Title: Exploiting partitioned synchrony to implement accurate failure detectors

Authors: Raimundo José de Araújo Macêdo; Sérgio Gorender

Addresses: Distributed System Laboratory (LaSiD), Computer Science Department, Federal University of Bahia, Campus de Ondina, 40170-110, Salvador, Brazil. ' Distributed System Laboratory (LaSiD), Computer Science Department, Federal University of Bahia, Campus de Ondina, 40170-110, Salvador, Brazil

Abstract: We exploit the concept of partitioned synchrony to show that it is possible to implement accurate failure detectors in a non-synchronous distributed system. To realise that, we introduce the partitioned synchronous system (Spa) that is weaker than the conventional synchronous system. Based on some properties we introduce (such as strong partitioned synchrony) that must be valid in Spa and a trivially implementable timeliness oracle, we show how to implement a perfect failure detector P in Spa.
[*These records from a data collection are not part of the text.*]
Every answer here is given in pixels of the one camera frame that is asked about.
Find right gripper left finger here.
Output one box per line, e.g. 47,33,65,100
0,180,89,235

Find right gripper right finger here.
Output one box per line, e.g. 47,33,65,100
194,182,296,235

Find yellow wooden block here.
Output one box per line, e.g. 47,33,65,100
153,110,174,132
Moreover, we show that even if strong partitioned synchrony is not valid, we are still able to take advantage of the existing synchronous partitions for improving the robustness of applications, by introducing a partially perfect (and accurate) failure detector named xP. We also discuss how applications can benefit from these failure detectors and present some related experimental data. The necessary properties and algorithms for implementing P and xP are presented in the paper, as well as the related correctness proofs.

Keywords: fault tolerance; modelling; perfect failure detectors; hybrid distributed systems; partitioned synchrony; partitioned synchronous systems.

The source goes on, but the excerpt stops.